I just read a piece on the HealthyStates. org site that summarized a roundtable discussion about how to get young adults to sign up in health care programs. One of the people suggested a break on student loans in order to incentivize health insurance enrollment.
According to the author, Chris Farrell, it was a popular suggestion among the group. Farrell then contacted two experts who have both explained why such a solution wouldn’ t be feasible. It seems to me, though, that the notion of the break on student loan repayment in order to encourage health insurance enrollment pretty much does not show for the big picture. And if we dig a little deeper, maybe there could be the workable marriage of these two uglies.

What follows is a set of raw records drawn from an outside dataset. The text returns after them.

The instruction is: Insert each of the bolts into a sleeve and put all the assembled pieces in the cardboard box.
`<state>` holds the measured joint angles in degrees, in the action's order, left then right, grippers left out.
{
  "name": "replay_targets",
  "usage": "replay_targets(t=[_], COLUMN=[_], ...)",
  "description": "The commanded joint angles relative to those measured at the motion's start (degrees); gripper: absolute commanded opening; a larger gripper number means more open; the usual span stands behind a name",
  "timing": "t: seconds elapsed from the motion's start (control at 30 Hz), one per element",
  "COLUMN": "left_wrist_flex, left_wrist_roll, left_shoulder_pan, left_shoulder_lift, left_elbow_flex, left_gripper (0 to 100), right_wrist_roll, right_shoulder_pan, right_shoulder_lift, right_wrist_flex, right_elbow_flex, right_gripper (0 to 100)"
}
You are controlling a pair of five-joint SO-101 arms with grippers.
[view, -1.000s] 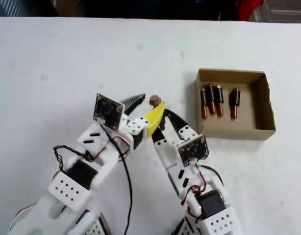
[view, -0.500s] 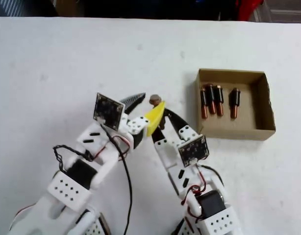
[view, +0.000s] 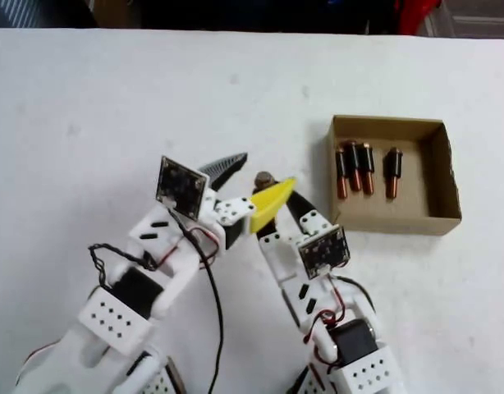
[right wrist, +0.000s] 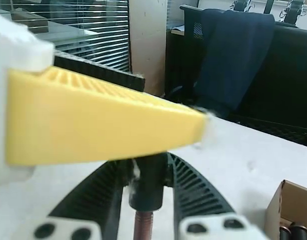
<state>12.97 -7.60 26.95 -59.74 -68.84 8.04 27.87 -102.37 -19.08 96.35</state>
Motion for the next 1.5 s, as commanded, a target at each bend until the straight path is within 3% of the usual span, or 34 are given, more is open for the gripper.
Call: replay_targets(t=[0.0,0.1,0.17,0.27,0.63,0.9,1.17,1.33,1.47], left_wrist_flex=[-1.41,-0.97,-0.88,0.70,19.60,30.24,35.34,35.60,35.60], left_wrist_roll=[0.35,0.35,0.35,0.44,3.16,3.25,3.60,10.20,10.81], left_shoulder_pan=[-2.07,-5.14,-6.90,-9.27,-24.66,-34.42,-36.97,-36.79,-36.53], left_shoulder_lift=[-1.27,-3.12,-5.58,-10.95,-33.19,-41.98,-44.00,-44.00,-44.00], left_elbow_flex=[3.96,6.33,7.03,7.30,6.95,6.86,6.68,0.09,-4.57], left_gripper=[14,1,5,2,2,2,2,2,2], right_wrist_roll=[0.62,0.70,0.53,0.44,0.79,0.79,2.02,3.25,3.69], right_shoulder_pan=[-0.48,-0.84,-1.80,-2.86,-5.14,-8.66,-10.24,-13.23,-13.23], right_shoulder_lift=[-0.84,-0.75,-0.75,-0.75,-0.84,-0.84,-0.84,-0.84,-0.84], right_wrist_flex=[1.27,1.27,1.27,1.27,1.27,1.27,1.27,1.27,1.27], right_elbow_flex=[0.44,0.44,0.44,0.44,0.44,0.18,-0.44,-2.29,-2.37], right_gripper=[1.7,1.7,1.7,1.7,1.7,1.7,1.7,1.7,1.7])
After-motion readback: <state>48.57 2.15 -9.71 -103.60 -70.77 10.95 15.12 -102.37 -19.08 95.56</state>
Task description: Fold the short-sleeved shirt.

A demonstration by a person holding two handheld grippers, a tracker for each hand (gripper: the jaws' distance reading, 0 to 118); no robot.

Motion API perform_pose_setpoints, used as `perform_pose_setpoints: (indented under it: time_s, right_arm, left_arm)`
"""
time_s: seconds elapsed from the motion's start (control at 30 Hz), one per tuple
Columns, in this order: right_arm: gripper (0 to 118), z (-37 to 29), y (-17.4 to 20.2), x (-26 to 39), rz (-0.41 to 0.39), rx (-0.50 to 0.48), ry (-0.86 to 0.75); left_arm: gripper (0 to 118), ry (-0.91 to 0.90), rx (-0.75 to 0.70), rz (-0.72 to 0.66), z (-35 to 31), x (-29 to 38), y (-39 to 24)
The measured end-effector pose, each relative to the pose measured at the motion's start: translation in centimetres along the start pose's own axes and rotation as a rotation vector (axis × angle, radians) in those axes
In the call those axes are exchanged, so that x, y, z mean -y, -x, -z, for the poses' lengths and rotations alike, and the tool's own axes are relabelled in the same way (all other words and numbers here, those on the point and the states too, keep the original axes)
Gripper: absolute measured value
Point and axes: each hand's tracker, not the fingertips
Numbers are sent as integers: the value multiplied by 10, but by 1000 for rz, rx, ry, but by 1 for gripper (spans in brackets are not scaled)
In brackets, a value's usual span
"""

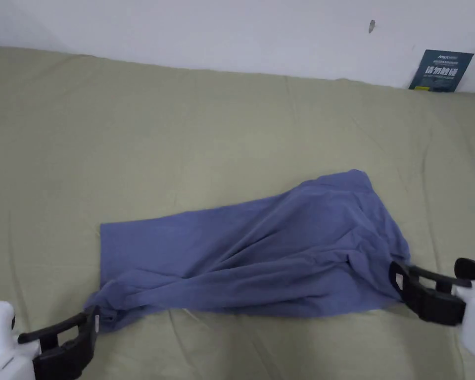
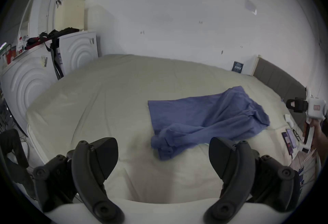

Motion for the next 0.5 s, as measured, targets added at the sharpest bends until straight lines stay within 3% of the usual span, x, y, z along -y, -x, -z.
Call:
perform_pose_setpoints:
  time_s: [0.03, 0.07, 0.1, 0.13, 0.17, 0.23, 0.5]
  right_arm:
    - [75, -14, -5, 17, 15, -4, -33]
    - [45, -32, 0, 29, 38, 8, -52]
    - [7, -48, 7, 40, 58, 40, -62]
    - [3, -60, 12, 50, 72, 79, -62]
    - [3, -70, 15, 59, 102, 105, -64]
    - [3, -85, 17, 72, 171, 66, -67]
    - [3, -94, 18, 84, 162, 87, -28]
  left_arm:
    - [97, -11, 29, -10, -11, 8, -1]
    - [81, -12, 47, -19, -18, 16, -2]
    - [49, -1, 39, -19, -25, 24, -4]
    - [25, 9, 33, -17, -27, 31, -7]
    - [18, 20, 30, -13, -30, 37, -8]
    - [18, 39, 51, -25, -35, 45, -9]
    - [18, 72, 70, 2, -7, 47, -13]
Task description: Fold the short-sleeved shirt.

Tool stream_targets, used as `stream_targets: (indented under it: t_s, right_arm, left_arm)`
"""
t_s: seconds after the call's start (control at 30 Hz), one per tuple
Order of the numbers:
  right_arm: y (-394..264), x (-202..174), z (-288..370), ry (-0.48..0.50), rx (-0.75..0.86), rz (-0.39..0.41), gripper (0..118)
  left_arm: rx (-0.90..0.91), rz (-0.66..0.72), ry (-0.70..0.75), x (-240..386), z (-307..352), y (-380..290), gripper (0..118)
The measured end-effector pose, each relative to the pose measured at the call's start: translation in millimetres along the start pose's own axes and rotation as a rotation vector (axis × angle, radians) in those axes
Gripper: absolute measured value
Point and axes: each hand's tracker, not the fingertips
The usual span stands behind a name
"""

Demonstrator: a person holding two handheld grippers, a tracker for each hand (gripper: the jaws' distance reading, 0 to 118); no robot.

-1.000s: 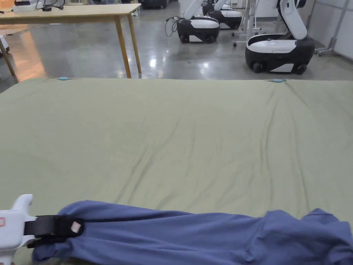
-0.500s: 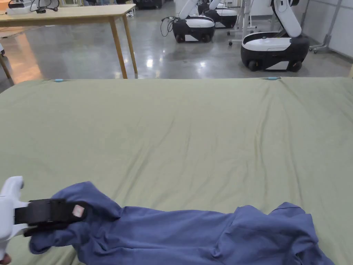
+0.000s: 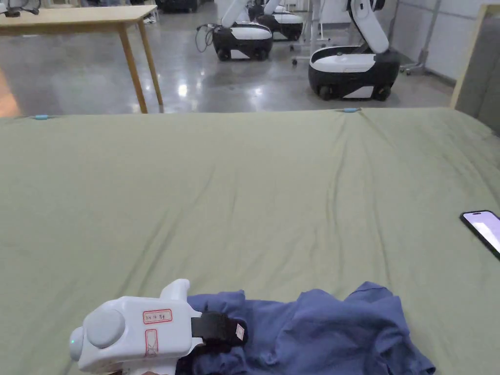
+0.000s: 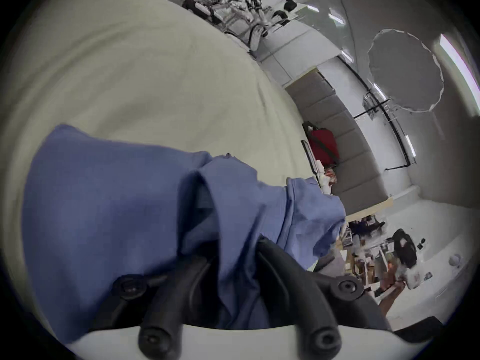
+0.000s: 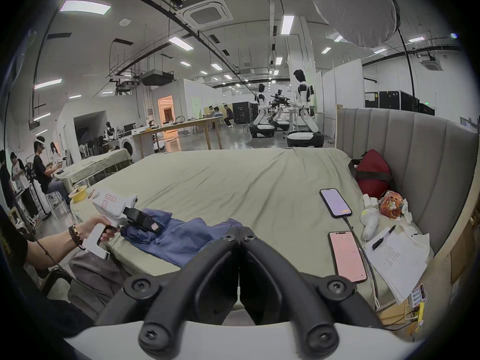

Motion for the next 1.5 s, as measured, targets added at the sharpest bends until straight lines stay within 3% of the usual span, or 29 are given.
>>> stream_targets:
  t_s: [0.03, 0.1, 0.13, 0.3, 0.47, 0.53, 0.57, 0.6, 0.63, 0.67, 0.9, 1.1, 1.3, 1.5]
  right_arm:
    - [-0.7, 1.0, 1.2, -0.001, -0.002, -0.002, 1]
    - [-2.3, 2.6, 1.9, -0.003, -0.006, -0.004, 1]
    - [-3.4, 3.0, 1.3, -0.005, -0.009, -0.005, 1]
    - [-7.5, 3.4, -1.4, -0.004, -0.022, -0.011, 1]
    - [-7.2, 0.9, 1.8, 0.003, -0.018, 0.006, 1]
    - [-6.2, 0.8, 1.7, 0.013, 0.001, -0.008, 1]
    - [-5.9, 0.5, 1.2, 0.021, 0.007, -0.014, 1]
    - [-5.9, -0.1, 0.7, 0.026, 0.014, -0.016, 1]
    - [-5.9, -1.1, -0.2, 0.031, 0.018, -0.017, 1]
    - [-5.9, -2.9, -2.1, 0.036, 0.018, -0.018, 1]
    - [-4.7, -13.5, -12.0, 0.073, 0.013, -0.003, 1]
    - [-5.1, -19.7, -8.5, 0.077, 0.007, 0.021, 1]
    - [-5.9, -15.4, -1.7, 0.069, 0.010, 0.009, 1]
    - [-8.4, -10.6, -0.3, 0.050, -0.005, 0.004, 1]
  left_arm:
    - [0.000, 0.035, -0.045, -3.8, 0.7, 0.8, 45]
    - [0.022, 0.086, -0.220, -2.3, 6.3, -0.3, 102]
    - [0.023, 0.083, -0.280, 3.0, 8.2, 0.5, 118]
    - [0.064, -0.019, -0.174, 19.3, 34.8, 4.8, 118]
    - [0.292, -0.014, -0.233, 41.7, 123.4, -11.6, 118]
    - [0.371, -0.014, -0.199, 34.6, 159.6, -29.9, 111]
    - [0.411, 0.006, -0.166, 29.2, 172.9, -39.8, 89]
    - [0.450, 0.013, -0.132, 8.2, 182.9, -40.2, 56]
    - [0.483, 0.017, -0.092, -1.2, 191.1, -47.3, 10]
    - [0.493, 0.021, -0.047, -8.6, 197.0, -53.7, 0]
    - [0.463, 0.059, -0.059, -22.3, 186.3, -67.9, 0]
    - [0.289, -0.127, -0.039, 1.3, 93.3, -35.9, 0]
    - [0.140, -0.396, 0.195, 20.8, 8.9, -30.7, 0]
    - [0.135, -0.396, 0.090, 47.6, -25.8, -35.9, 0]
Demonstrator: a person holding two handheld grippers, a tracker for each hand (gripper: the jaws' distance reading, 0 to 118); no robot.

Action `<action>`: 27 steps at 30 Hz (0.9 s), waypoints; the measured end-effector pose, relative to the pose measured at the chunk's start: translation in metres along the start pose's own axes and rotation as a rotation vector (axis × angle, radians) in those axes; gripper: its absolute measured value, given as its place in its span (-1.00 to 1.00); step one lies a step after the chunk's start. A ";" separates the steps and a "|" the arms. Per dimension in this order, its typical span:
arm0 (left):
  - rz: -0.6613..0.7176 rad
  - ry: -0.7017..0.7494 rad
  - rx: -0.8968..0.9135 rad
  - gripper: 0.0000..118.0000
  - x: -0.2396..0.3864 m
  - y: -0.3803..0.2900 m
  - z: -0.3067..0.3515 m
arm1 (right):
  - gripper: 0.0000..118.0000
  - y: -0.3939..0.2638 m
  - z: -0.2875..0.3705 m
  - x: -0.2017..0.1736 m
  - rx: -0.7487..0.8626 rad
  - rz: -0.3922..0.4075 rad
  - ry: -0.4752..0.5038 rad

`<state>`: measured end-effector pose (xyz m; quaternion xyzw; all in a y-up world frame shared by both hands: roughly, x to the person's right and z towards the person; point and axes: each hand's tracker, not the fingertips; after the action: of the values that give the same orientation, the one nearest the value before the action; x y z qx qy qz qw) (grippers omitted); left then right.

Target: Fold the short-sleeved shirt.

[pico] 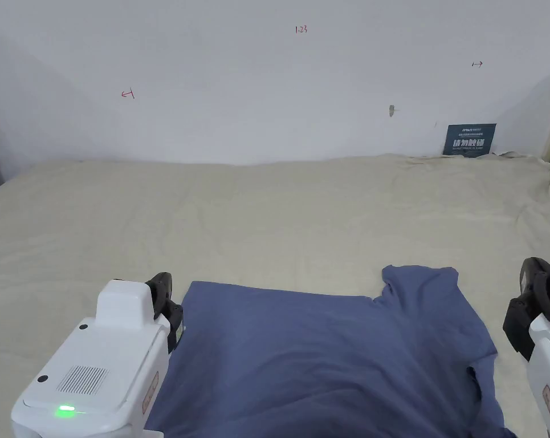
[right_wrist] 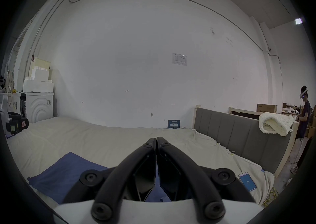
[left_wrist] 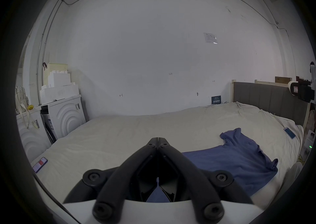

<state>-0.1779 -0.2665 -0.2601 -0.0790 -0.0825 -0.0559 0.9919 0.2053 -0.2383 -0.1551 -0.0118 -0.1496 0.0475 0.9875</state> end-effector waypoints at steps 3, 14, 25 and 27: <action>0.017 -0.002 -0.015 -1.00 -0.002 0.003 -0.010 | -1.00 -0.001 -0.006 -0.001 -0.005 0.004 0.003; 0.070 -0.083 -0.218 -1.00 -0.022 0.015 -0.131 | -1.00 -0.006 -0.059 -0.010 -0.038 0.015 0.025; 0.127 -0.145 -0.539 -1.00 -0.042 -0.026 -0.315 | -1.00 -0.026 -0.126 -0.022 -0.101 0.053 0.036; 0.063 -0.144 -0.603 -1.00 -0.042 -0.039 -0.341 | -1.00 -0.032 -0.138 -0.021 -0.120 0.052 0.035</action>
<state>-0.1707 -0.3576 -0.5939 -0.3758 -0.1299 -0.0414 0.9166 0.2289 -0.2735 -0.2917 -0.0758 -0.1344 0.0639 0.9860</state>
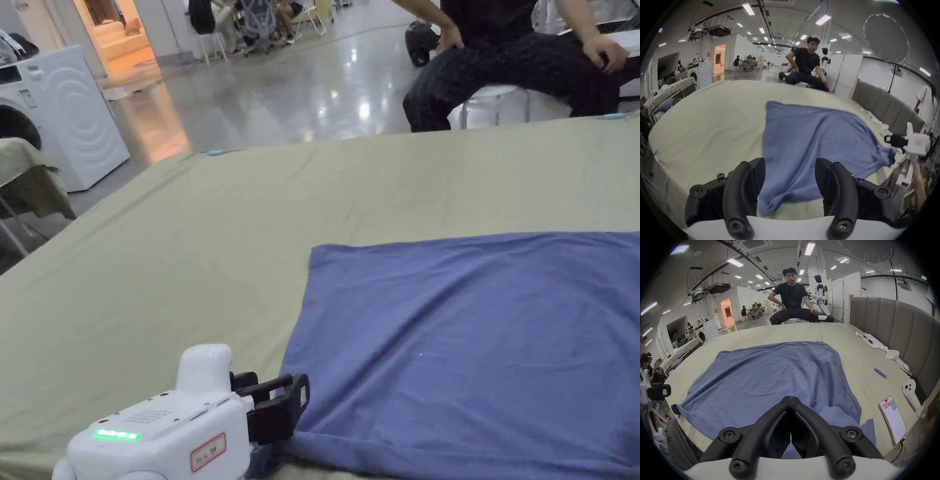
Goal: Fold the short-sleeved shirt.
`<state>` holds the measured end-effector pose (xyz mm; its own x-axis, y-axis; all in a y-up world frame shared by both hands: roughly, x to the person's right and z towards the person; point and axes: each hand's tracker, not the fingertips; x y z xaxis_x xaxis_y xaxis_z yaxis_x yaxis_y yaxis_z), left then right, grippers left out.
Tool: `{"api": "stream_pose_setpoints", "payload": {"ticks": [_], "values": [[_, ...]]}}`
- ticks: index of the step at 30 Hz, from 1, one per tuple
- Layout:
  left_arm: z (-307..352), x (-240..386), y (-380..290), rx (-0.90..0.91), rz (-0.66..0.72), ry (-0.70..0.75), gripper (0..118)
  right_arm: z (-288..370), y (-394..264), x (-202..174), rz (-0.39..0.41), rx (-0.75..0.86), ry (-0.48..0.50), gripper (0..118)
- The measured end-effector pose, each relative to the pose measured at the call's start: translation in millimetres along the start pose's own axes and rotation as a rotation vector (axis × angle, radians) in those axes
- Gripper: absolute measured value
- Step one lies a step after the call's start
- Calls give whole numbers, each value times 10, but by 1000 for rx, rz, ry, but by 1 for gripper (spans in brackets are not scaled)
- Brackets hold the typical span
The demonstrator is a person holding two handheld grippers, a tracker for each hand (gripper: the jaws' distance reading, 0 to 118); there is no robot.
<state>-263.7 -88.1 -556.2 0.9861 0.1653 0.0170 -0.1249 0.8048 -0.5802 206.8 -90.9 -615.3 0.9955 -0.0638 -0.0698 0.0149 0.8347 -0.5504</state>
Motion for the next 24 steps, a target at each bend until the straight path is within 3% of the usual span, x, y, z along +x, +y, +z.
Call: {"api": "stream_pose_setpoints", "payload": {"ticks": [7,8,11,15,16,17,18,19,21,24], "values": [[-183,-129,-303,-170,8,27,62,76,-11,66,-26,-4,6,0],[-223,-126,-302,-197,25,34,58,86,-14,73,-24,-5,3,0],[-345,-129,-310,-259,34,7,17,129,-33,118,-20,-10,-9,0],[-470,6,-278,-334,-64,19,11,240,-87,258,-45,-27,-29,1],[-488,12,-273,-340,-62,29,11,294,-101,302,-43,-32,-54,8],[-498,31,-257,-350,-74,37,11,349,-110,347,-41,-28,-93,23],[-516,47,-238,-362,-85,37,11,390,-130,442,-38,-23,-112,53],[-526,66,-234,-366,-99,41,11,437,-138,537,-41,-30,-109,72],[-529,78,-231,-373,-112,53,11,509,-153,700,-61,-49,-117,84],[-477,154,-225,-374,-123,60,11,537,-251,913,-109,-82,-160,90]]}}
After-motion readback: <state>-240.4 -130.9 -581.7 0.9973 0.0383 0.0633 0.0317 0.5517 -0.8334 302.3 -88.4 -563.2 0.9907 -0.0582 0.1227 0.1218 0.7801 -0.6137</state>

Insurance plan Exchanges Need Young People
In order to balance out the costs of insuring older and less-healthy individuals, the companies participating in the Affordable Care Act’ s (ACA) mandated insurance exchanges need more young, healthy enrollees. The insurers therefore need the particular so-called ‘ Young Invincibles’ — who have largely eschewed enrolling in health care insurance options — to join the programs and lower the underwriting guidelines, and ultimately, the cost-per-individual of medical health insurance.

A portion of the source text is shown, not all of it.